One easy fix for external DC input for devices like cameras is also to get a 12V DC car adapter. That's especially handy for devices that may not have a battery power source but let you run a 12V DC car lead for power. At that point you don't even need to make your own pack since many places will sell you a finished 12V battery complete with charger and 12V car receptacle. And since these are 3rd party batteries the seller/supplier can most likely service it. Another option is to get a battery pack and pair it with a DC-to-AC inverter - efficiency not so good but your AC device will gain portability!

 

Bixpower.com is a great source for batteries like this. They are local to me and I have purchased from them in the past, including an external 98WH battery for my Surface tablet with the special Microsoft connector that you just cannot get ANYWHERE. I also have a pair of their monster BP220 packs with the parallel Y connector - used with my XPS 13 I have run this laptop for over 24 hours without going near an AC outlet.

 

I would have recommended BatteryBlocs as well except they are no more - Shawn was a pioneer in the DIY battery space and put much work and design into his product.

 

This video is an excellent guide on how to work with 18650's and spot welding - Tony is a true master, and if you followed his ebike story from a few years back you will know he does a bulletproof job with this stuff.

 

Now if you really want to kick things up to the big league go check out Aims Power - they will do batteries, DC to AC, solar and off-grid systems for anything from as small as a utility cart all the way to a commercial building.
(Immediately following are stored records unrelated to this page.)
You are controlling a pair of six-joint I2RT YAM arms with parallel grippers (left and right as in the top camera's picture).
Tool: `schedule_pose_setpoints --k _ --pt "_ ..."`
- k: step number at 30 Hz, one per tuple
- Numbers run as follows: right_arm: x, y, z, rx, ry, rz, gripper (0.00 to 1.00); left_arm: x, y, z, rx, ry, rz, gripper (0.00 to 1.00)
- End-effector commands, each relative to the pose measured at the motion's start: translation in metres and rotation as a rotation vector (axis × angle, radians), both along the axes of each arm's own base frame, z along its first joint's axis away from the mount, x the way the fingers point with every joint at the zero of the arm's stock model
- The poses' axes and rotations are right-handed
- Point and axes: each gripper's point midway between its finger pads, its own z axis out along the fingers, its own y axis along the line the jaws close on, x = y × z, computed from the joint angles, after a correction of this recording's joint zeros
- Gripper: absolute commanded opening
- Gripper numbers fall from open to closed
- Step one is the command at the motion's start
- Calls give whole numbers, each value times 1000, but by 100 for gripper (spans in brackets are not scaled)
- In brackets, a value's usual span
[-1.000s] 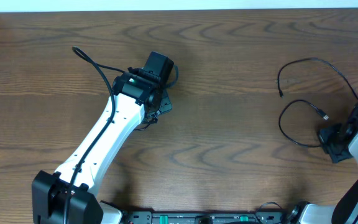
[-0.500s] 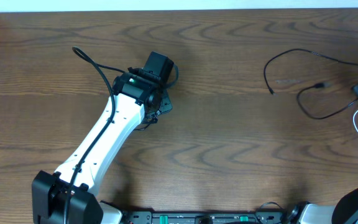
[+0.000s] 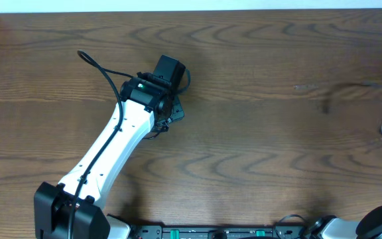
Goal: Untangle cables
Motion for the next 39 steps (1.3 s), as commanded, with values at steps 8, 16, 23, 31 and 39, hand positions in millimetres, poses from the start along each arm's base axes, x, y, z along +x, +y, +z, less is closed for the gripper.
schedule_pose_setpoints --k 8,16,23,31,39 --pt "59 9 18 21 -199 266 1 1 0 1 5 0 -9 45" --pt "67 36 -25 192 -138 324 55 1 0 1 5 0 -9 45" --pt "96 83 -41 333 -172 525 56 1 0 1 5 0 -9 45" --pt "122 167 -51 389 -52 805 60 4 9 2 59 -22 -7 45" --pt "138 283 -60 349 119 1260 67 12 37 6 211 -72 27 45"
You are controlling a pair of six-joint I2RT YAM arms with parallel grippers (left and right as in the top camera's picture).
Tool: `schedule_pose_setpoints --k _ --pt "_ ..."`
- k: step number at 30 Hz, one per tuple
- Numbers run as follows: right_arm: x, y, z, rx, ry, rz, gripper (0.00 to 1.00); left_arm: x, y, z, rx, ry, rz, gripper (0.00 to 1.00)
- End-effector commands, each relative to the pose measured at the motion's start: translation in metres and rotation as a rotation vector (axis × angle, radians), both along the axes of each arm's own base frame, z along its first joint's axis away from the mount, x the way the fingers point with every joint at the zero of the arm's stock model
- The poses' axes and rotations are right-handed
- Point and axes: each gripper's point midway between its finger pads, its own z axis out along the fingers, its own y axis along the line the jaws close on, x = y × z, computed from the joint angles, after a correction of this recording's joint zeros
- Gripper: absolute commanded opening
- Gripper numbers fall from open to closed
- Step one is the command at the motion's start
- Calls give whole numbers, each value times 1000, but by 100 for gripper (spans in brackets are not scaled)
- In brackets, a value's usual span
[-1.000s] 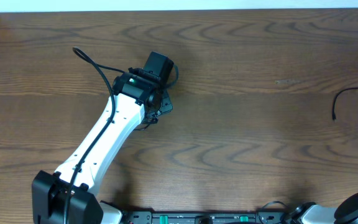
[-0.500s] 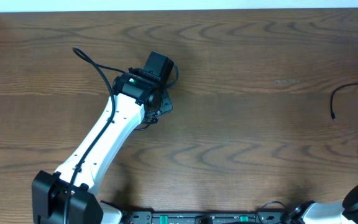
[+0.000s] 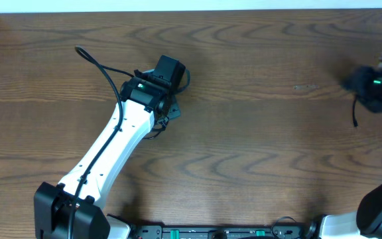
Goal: Untangle cables
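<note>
One thin black cable (image 3: 101,66) lies on the table at the left, its free end at the far left, and runs under my left wrist. My left gripper (image 3: 170,109) points down at the table there, with its fingers hidden beneath the wrist. A short loop of cable (image 3: 155,132) shows just below it. At the far right edge my right gripper (image 3: 369,85) is raised and blurred, shut on a second black cable (image 3: 355,114). One end of that cable dangles below the gripper, and another stretch hangs near the right edge.
The brown wooden table (image 3: 244,146) fills the view. A white wall strip (image 3: 178,5) runs along its far edge. The left arm's white link (image 3: 111,149) lies diagonally from the front left, and the arm bases (image 3: 211,232) stand at the front edge.
My right gripper, almost out of view at the right edge, is now at the upper right with the cable dangling from it. The left cable's free end has shifted slightly. My left arm has barely moved.
At first my right gripper sat low at the right on a looped black cable lying on the table. Then the loop was drawn tighter. Later the cable was gone from the table, and now it hangs from the raised right gripper. My left arm stayed put.
</note>
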Motion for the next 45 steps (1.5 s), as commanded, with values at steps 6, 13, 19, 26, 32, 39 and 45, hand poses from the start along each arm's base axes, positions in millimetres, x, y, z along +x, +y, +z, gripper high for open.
schedule_pose_setpoints --k 6,13,19,26,32,39,45 --pt "5 91 -6 -161 18 409 70 10 32 -5 62 -7 55 45" --pt "-5 108 -9 -153 52 453 71 27 -13 -34 -159 65 -209 45" --pt "-14 101 -13 -178 102 444 71 31 -13 -77 -135 158 -200 45" --pt "-16 98 -14 -190 114 437 72 37 -3 -116 -53 215 -179 46" --pt "-16 98 -14 -190 114 437 71 38 -5 -134 -59 239 -180 45" --pt "-16 97 -14 -190 114 436 71 43 -6 -145 -58 238 -181 45" --pt "-17 97 -15 -189 119 436 71 39 -5 -154 -53 261 -179 38"
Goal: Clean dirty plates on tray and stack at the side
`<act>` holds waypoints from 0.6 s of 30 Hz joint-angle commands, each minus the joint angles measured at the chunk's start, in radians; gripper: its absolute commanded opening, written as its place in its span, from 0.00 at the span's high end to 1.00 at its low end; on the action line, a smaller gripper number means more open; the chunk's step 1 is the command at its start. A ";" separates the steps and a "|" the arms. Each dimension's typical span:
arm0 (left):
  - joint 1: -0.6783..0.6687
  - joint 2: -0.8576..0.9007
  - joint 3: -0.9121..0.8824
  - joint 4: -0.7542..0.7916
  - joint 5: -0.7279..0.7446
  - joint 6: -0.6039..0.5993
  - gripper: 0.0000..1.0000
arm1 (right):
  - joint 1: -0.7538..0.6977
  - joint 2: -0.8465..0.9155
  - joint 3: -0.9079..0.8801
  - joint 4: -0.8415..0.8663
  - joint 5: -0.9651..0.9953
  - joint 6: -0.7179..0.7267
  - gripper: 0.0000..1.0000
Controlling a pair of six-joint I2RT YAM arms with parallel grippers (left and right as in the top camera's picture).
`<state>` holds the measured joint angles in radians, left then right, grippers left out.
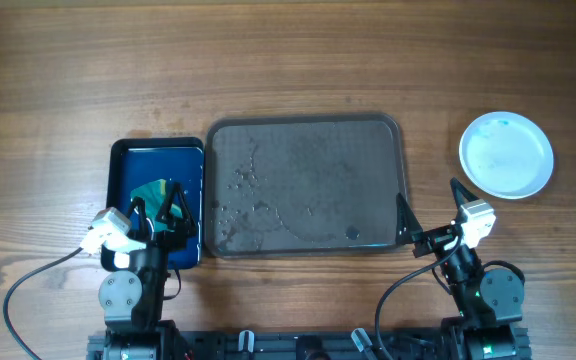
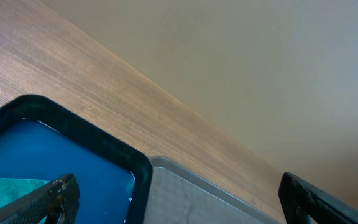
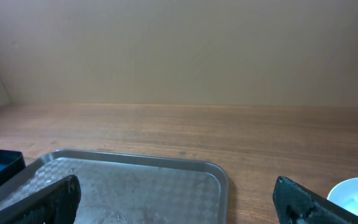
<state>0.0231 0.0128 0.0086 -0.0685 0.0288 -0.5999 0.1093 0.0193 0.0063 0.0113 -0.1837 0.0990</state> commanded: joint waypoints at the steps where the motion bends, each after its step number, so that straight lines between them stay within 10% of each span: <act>1: 0.007 -0.008 -0.003 -0.007 0.015 0.016 0.00 | -0.005 -0.013 -0.002 0.002 -0.021 -0.117 0.00; 18: 0.007 -0.008 -0.003 -0.007 0.015 0.016 0.00 | -0.005 -0.012 -0.001 0.002 -0.001 -0.227 0.00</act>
<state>0.0231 0.0128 0.0086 -0.0685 0.0292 -0.5999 0.1093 0.0193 0.0063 0.0109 -0.1829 -0.1112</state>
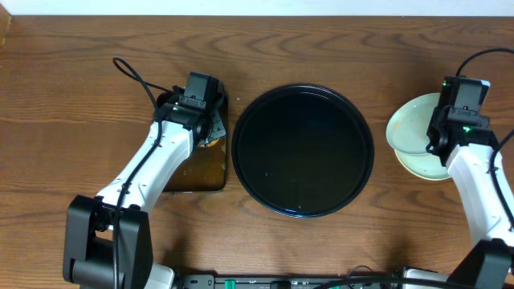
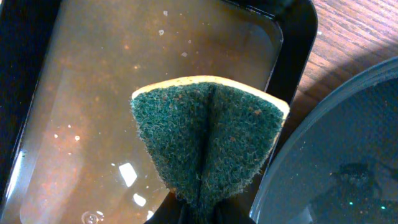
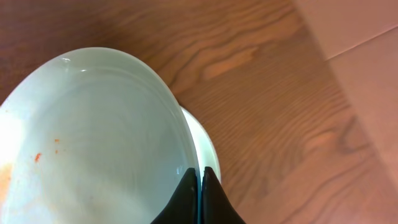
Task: Clean dirty plates on tray and stack at the side
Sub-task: 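Lower the mint plate onto the plate stack and release it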
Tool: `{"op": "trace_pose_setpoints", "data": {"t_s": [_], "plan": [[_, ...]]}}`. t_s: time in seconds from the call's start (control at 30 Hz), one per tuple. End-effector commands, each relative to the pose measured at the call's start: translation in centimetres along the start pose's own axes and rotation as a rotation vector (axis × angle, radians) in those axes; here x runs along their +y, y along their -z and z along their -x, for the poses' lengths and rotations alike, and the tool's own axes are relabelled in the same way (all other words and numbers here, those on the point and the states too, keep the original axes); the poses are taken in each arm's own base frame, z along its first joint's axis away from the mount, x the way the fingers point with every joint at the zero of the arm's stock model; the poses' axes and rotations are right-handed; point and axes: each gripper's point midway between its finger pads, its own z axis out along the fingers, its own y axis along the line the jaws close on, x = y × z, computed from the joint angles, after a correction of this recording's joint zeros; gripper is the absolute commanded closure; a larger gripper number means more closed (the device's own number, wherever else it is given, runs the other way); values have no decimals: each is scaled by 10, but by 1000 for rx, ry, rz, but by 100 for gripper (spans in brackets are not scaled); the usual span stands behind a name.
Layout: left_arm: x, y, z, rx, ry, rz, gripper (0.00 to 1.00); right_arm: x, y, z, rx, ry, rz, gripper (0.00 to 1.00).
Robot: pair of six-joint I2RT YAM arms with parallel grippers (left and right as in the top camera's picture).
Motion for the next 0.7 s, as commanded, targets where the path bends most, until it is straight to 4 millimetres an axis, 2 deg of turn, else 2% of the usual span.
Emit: {"op": "trace_pose_setpoints", "data": {"t_s": [0.0,0.1,0.33,0.4,0.43,0.53,0.6,0.67], "plan": [[7,-4,-1,2,-4,28,89,8,-14,-9,53,-39,67,87],[7,-4,-2,3,-5,29,89,11,-14,-14,72,-33,77,80],[7,-4,-2,5,-5,30,89,15,-12,-20,100,-48,102,77],[7,-4,-2,5,-5,30,89,33,-9,-21,111,-53,212,76],[7,-4,-2,5,-5,30,89,51,-4,-20,115,-60,319,75],[7,-4,-2,5,-5,30,89,77,3,-16,104,-58,469,80],[7,-4,-2,5,-5,30,89,82,1,-15,105,-61,490,83],[7,-4,-2,6,-5,30,89,85,-4,-16,112,-71,488,91]]}}
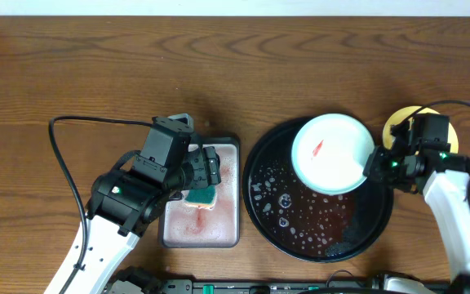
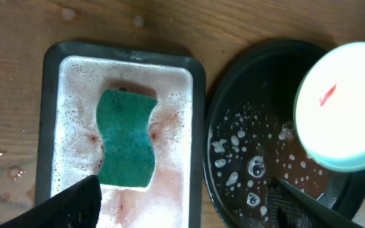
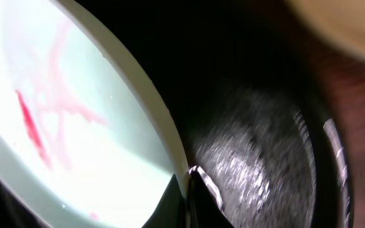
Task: Clean dirty plates on tray and stack at the side
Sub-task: 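Drag the green plate to the center of the black tray, then grasp the green sponge with the left gripper and lift it, then carry the sponge over the green plate while right gripper holds it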
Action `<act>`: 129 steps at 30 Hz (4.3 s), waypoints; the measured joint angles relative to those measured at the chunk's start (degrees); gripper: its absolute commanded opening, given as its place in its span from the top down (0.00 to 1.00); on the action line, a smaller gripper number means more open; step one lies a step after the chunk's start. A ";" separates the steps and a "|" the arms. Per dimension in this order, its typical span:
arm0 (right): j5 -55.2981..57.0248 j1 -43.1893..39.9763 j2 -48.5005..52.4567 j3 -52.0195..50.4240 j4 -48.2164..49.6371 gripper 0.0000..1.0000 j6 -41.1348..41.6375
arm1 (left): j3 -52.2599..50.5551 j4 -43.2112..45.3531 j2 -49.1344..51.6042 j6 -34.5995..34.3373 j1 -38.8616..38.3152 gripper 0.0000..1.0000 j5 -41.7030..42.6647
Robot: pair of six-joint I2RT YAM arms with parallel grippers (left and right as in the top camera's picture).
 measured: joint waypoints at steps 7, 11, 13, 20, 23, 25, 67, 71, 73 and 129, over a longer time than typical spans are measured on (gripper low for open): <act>2.03 7.48 -1.44 -1.46 -3.85 0.99 -1.27 | 0.00 0.00 0.00 0.00 0.00 0.17 0.02; 6.03 9.84 -0.15 -3.76 -0.66 0.79 -1.79 | 0.00 0.02 0.00 0.00 0.00 0.17 0.02; 7.50 10.54 0.48 -4.00 0.59 0.75 -3.72 | 0.00 0.00 0.00 0.00 0.00 0.17 0.02; 8.09 10.69 0.48 -1.07 -0.44 0.66 -8.15 | 0.00 0.02 0.00 0.00 0.00 0.17 0.00; 4.70 10.71 -0.50 2.62 -2.47 0.64 -10.73 | 0.00 -0.72 0.00 0.00 0.00 0.17 0.00; 2.05 10.73 -1.90 4.57 -3.85 0.65 -12.20 | -0.02 -1.64 0.00 0.02 0.00 0.17 -0.15; -3.50 11.61 -5.20 5.99 -5.84 0.69 -14.69 | -7.13 6.51 16.48 5.16 2.21 0.44 -3.19; -3.50 11.61 -5.20 5.99 -5.90 0.70 -14.78 | -9.38 14.84 18.93 5.38 2.21 0.48 -6.29; -3.50 11.61 -5.20 5.99 -6.01 0.70 -14.84 | -11.02 17.77 21.33 5.31 2.21 0.62 -6.99; -0.15 0.20 9.40 6.03 -7.39 0.67 -10.47 | 4.39 -1.09 19.98 9.29 0.74 0.93 3.19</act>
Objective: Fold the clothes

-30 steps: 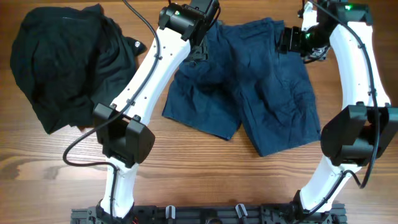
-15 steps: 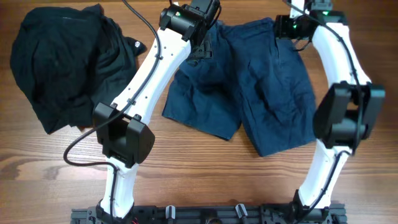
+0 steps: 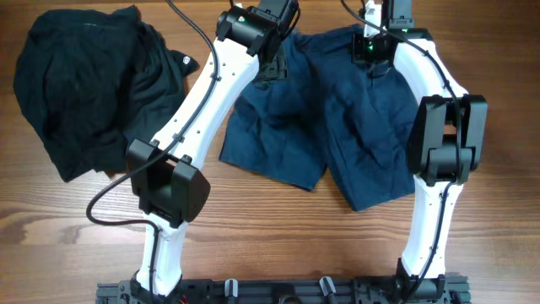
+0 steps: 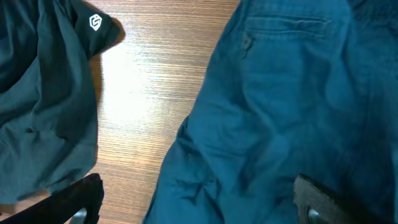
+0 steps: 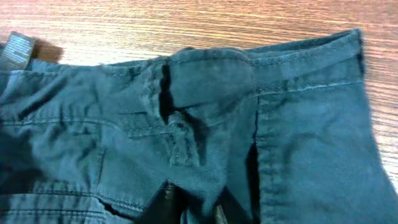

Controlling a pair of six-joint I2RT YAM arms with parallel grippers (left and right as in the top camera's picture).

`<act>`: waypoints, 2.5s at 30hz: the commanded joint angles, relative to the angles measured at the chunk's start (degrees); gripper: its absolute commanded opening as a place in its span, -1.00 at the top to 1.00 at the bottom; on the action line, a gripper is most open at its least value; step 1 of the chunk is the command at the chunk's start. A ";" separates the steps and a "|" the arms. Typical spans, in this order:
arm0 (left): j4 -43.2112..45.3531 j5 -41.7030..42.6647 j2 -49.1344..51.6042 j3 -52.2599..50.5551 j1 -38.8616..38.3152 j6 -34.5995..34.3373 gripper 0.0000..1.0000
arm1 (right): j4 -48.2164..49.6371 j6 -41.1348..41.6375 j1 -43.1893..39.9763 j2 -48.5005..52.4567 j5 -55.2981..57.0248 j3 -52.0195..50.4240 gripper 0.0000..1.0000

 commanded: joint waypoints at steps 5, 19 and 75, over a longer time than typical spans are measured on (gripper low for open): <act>-0.02 0.44 -1.84 -0.46 0.28 -0.76 -0.91 | -5.01 4.90 -3.28 0.11 4.70 3.21 0.92; -0.07 0.44 -1.84 -0.46 0.26 -0.76 -0.84 | -9.86 9.18 -16.46 -5.84 13.88 5.11 0.92; 5.40 12.04 8.90 -3.89 -0.92 2.95 0.78 | -34.67 1.14 -20.13 -16.04 10.32 -17.09 0.42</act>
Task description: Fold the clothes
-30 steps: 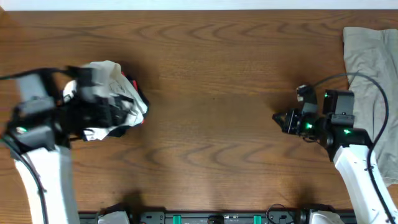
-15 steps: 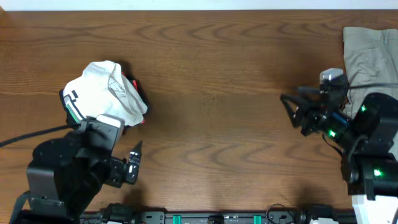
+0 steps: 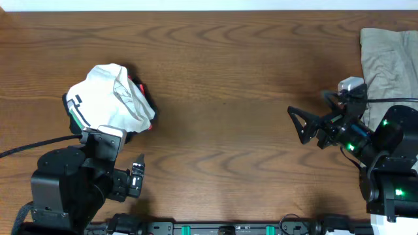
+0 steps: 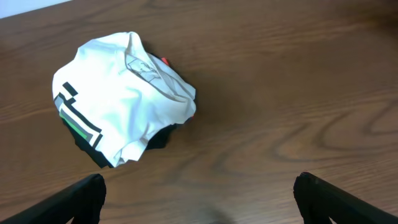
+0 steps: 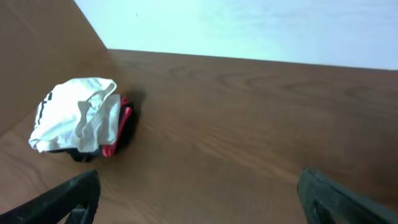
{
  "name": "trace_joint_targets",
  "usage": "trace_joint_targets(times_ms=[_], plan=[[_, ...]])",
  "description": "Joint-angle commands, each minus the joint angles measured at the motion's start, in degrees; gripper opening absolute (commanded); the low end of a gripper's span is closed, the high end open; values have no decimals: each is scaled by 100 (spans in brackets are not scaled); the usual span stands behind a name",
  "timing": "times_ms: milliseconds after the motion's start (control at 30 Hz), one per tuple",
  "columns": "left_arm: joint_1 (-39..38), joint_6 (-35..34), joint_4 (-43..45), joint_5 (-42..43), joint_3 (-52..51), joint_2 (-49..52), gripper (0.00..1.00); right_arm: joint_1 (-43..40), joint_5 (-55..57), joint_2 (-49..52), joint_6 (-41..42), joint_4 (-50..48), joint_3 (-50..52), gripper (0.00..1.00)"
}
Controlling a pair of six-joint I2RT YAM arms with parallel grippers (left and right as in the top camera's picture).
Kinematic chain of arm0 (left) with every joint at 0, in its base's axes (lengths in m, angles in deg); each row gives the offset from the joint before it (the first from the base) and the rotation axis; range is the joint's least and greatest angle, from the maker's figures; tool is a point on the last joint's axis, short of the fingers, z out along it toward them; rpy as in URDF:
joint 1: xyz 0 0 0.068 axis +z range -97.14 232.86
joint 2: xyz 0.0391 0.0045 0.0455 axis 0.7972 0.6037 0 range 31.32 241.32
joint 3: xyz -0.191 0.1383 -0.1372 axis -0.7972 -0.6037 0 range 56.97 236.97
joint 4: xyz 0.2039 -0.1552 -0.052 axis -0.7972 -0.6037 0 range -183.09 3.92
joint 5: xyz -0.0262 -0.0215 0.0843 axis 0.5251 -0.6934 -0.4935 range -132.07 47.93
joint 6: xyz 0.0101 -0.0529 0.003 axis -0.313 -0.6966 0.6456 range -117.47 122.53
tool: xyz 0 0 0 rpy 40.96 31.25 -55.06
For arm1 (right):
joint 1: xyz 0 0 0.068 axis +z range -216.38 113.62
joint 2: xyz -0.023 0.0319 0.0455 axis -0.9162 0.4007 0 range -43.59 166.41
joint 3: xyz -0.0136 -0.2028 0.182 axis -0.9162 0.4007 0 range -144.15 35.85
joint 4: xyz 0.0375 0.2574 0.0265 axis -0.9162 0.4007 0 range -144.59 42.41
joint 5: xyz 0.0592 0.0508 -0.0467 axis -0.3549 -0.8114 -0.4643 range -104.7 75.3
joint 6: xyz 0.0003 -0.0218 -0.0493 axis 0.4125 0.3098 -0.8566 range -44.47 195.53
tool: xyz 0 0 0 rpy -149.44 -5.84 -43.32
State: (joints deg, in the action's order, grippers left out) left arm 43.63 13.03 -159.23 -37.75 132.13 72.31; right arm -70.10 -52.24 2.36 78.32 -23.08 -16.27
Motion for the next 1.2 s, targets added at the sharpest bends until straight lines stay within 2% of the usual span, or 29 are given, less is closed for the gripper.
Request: trace_joint_targets(times_ms=[0, 100, 167, 200, 500, 633, 733, 1000, 1167], plan=[[-33, -33, -15, -50, 46, 7, 98, -33, -50, -31, 365, 44, -50, 99], [-33, -33, -15, -52, 46, 7, 98, -31, -52, -26, 1436, 44, -50, 99], [-33, -33, -15, -50, 46, 7, 98, -31, -197, -26, 2575, 48, -50, 99], [-33, -33, -15, -50, 46, 9, 98, -37, -140, -26, 2699, 70, -52, 99], [-33, -33, -15, -50, 46, 9, 98, -127, 219, -50, 2472, 0, -52, 99], [-33, -33, -15, -50, 46, 9, 98, 131, 1255, -376, 2011, 133, 13, 99], [-33, -33, -15, -50, 46, 9, 98, 256, 1967, -820, 1753, 313, 245, 99], [-33, -33, -15, -52, 46, 9, 98, 262, 3163, -2546, 1729, 951, 1241, 99], [-33, -33, -15, -50, 46, 9, 98, 262, 3458, -3355, 1727, 949, 2094, 99]])
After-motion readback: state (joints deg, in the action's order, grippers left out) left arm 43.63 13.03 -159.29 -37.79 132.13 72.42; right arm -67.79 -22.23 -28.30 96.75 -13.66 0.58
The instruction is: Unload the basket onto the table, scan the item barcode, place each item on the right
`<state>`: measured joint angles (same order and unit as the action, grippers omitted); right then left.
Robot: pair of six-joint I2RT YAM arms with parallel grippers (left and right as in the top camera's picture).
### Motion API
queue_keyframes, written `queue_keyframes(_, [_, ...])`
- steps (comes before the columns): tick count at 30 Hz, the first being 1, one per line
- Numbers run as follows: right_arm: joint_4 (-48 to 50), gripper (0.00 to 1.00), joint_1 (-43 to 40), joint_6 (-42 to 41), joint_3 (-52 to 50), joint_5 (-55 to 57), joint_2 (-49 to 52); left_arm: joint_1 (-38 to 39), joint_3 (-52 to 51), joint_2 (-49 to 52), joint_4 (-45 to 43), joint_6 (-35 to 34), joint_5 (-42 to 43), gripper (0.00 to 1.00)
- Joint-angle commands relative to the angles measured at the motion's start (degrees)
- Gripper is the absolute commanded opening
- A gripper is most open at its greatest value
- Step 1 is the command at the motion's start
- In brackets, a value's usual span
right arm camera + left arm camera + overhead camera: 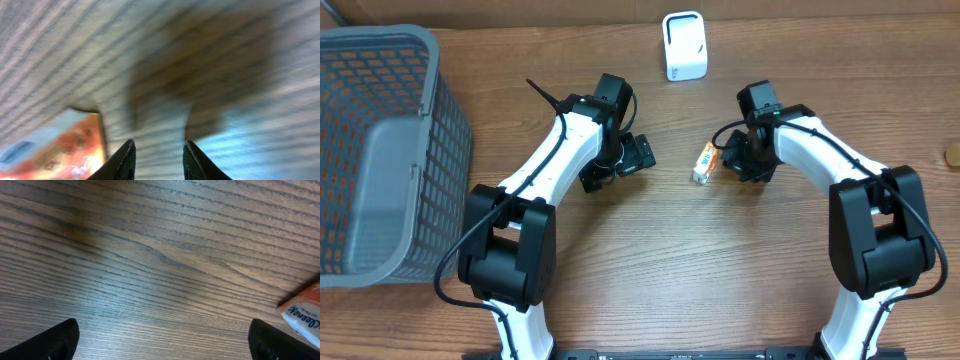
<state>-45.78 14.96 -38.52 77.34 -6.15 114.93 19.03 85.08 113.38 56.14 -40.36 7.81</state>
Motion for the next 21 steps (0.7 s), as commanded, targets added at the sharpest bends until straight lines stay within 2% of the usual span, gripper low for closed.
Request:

They are particularly good at solar trailers - basically a flat bed towable with solar panels that fold out either side and have massive battery banks and pure sine inverters that can push thousands of watts with even generator backup for 24/7 power if necessary. Handy for EV charging in the middle of nowhere, bikes/scooters but also temporary power for building sites, large events etc... Make it a permanent install and you would have enough juice to power a modest server rack in case of a major power outage.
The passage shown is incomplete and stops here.